浦島太郎の物語は歴史が非常に古く、日本書紀に初めて登場します。そこから少しずつ形を変え、現在知られている内容になりました。
この物語が収録された代表的な作品は万葉集と、江戸時代に作られたお伽草子という絵入り物語です。その二つの浦島太郎を再構成し、現代でも読めるようにしました。当時の読者に近い気持ちで読んでもらえるようにオリジナルの雰囲気を守りつつアレンジし、専用に制作した平仮名フォントを使っているのが大きな特徴です。
お伽草子版 浦島太郎
見本となるお伽草子は渋川版お伽草子と呼ばれ、18世紀頃に作られました。大学の図書館と国立国会図書館に実物があったため、それらを参考に再構成をしました。絵の部分は国会図書館のウェブサイトにある原書の画像を筆でトレースし、必要に応じて描き加えています。
再構成↑
原書→
絵と文章の融合
原書では絵と文章が完全に分けられていますが、再構成する際には物語の世界に入り込みやすいように絵の中に文章を溶け込ませました。
専用フォントの制作
この作品で最も力を入れたのが平仮名の書体です。オリジナルの雰囲気に近い書体が制作当時には無かったため、原書の画像を元に筆の流れを意識しつつ現代でも読みやすい仮名フォントを制作しました。漢字部分は既存のフォントを使用していますが日本語は平仮名の割合が大きいため、平仮名の書体で印象がガラリと変化します。専用のフォントを使用することによってオリジナルの持つ魅力を味わうことができるようになっています。
Point
一つの文字をそのままトレースするのではなく、すべての文章の中から形の良い文字をいくつか選びたして平均化したものを参考にデザインしています。
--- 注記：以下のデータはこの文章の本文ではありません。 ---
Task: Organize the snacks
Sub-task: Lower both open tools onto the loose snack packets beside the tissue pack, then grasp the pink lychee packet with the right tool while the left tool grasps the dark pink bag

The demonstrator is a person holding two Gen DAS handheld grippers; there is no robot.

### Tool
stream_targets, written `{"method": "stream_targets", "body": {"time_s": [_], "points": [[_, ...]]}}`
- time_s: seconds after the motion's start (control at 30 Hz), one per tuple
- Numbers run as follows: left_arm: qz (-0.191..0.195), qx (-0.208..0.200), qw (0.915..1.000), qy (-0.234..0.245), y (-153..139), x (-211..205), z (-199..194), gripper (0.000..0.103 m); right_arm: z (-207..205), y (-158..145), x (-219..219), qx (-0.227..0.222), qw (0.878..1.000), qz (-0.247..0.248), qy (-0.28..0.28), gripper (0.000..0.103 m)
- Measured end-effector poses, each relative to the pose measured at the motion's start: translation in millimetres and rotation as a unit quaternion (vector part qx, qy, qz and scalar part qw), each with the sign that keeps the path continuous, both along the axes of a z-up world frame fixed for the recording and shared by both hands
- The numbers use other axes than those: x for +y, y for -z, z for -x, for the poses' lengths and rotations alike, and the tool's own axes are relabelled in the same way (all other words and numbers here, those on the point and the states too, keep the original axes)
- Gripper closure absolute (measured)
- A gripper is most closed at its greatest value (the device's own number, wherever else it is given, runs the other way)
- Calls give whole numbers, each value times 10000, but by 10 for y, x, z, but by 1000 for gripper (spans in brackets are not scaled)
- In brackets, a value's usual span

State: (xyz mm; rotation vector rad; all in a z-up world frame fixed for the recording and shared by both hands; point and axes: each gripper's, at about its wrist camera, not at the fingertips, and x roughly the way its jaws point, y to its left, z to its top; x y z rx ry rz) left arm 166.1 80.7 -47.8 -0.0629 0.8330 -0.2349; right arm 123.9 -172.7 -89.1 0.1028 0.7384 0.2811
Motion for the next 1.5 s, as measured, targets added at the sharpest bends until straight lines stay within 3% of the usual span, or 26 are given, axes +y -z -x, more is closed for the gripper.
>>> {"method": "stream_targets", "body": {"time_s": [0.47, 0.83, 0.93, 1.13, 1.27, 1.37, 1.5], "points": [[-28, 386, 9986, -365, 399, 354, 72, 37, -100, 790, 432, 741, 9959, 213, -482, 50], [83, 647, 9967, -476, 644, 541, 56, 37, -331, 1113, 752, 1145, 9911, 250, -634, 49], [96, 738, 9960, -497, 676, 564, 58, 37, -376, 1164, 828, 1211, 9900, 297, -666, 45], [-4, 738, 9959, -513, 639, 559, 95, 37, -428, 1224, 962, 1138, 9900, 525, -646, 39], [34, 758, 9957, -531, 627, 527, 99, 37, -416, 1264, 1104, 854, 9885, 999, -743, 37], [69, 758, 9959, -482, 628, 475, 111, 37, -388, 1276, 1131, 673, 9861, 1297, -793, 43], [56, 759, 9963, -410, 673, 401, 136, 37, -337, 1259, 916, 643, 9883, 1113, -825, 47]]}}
同じ文字でもいくつかのバリエーションを取り入れることで表現の幅を広げました。
筆の流れを自然にするために合字を作りました。アウトライン化する際にはアンカーポイントを最小限にし、データ量を抑えています。
再構成 上段:玉手箱を開ける場面
下段:最後の場面で鶴となる浦島
万葉集版 浦島太郎
万葉集最古の写本の中で、浦島太郎が載っているものには万葉仮名が使われています。そのままでは読むことができないため、お伽草子と同じ行書体で再構成しました。また、万葉集は巻物であったと推定されているため巻物で再現し、外観は当時の貴族社会の華やかさを意識して作りました。この頃の浦島太郎は「水江の浦嶋の子」という名前で呼ばれているのが特徴です。